Il n’aura échappé à personne que Bayrou fait un score pré électoral que ses plus chauds partisans n’avaient pas même envisagé. Il n’aura pas échappé à la perspicacité de nos concitoyens que ce score se bâtit non sur l’étiolement des extrêmes, restés bien stables depuis le début de la campagne, mais en piochant dans les réservoirs deux principaux candidats.
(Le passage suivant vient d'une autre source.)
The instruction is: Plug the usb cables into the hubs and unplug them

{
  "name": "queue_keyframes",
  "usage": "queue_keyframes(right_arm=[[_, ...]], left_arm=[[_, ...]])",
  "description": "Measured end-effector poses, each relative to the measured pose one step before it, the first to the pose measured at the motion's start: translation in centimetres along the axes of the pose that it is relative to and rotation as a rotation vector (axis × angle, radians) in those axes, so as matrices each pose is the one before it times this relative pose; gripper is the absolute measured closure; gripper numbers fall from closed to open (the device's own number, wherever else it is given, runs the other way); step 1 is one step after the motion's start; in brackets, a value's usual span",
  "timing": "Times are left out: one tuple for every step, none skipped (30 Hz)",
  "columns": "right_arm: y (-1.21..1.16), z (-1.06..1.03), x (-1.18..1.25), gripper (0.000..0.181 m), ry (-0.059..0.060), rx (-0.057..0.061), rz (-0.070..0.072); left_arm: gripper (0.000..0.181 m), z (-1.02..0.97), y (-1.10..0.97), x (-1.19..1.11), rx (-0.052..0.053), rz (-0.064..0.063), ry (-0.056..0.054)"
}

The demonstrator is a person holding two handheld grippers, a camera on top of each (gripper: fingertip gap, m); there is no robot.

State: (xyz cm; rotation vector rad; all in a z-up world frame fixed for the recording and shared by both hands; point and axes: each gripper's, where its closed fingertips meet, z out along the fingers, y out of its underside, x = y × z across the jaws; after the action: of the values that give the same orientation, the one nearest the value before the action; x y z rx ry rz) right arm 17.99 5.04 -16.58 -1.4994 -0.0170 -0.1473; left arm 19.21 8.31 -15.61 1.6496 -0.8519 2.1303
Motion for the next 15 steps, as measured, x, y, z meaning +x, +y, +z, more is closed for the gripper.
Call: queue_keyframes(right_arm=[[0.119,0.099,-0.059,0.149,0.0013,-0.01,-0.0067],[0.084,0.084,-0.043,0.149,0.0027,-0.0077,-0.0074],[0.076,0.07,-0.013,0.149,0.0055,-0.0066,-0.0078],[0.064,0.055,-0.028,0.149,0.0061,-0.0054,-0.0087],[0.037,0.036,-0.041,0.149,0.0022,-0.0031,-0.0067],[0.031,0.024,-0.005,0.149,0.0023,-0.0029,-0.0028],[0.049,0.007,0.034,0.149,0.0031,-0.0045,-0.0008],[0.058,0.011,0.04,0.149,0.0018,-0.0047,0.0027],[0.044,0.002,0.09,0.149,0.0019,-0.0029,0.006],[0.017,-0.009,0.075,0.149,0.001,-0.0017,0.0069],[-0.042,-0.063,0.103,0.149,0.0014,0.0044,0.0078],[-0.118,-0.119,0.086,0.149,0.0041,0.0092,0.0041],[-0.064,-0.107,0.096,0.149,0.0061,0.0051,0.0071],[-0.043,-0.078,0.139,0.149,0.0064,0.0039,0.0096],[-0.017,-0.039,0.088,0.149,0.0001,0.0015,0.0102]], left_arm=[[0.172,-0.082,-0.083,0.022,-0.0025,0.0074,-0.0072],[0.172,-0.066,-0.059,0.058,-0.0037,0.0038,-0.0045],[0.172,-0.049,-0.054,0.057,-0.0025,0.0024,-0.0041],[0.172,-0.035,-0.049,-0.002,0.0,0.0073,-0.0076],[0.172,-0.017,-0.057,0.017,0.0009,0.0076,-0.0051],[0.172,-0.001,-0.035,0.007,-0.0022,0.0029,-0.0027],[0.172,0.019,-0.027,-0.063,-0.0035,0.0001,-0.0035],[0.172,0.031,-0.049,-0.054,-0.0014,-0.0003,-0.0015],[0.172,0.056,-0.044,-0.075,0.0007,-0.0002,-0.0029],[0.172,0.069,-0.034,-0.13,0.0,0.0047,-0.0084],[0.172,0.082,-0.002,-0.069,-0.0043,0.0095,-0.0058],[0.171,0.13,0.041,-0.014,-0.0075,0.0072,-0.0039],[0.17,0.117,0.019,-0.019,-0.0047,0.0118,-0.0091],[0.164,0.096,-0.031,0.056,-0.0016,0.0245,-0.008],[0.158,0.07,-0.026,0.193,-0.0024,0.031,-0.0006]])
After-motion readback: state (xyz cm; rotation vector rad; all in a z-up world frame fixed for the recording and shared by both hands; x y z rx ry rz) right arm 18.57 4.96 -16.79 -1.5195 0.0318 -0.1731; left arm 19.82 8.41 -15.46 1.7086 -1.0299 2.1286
C’est un succès qu’il doit peut être à son talent, à son art de l’improvisation – tant son projet fumeux donne l’impression de se construire sans aucun dessein – mais tout autant à la désaffection de l’électorat pour le duo Ségo Sarko.
Pour synthétiser la situation à 50jours de l’échéance.
Au centre un ventre mou qui se prend pour un dur, sur les ailes des durs qui donnent dans le « molletisme ». A expurger les idées de rupture chez le candidat de la droite, à devenir interventionniste plutôt que d’affirmer son libéralisme Sarkozy a écorné son image de droitier républicain.
Quant à Ségolène, ses atermoiements entre le discours politico rigide du socialisme radical et ses embardés sur le terrain de la démocratie social, c’est à en perdre son latin.
Décontenancé par les méandres dans les quels s’enlisent les projets de la droite comme de la gauche, l’électeur considère que quant à faire du centrisme autant le faire avec l’original plutôt qu’avec l’une de ses mauvaises copies.
Alors si on veut renvoyer le béarnais dans son écurie à l’éducation de ses pouliches, il faudrait que les candidats qui ont une conviction à défendre reprennent leur visage de libéraux ou de socialiste et cessent de jouer à la chèvre qui ménage le chou. Sauf à avoir décider de faire chou blanc.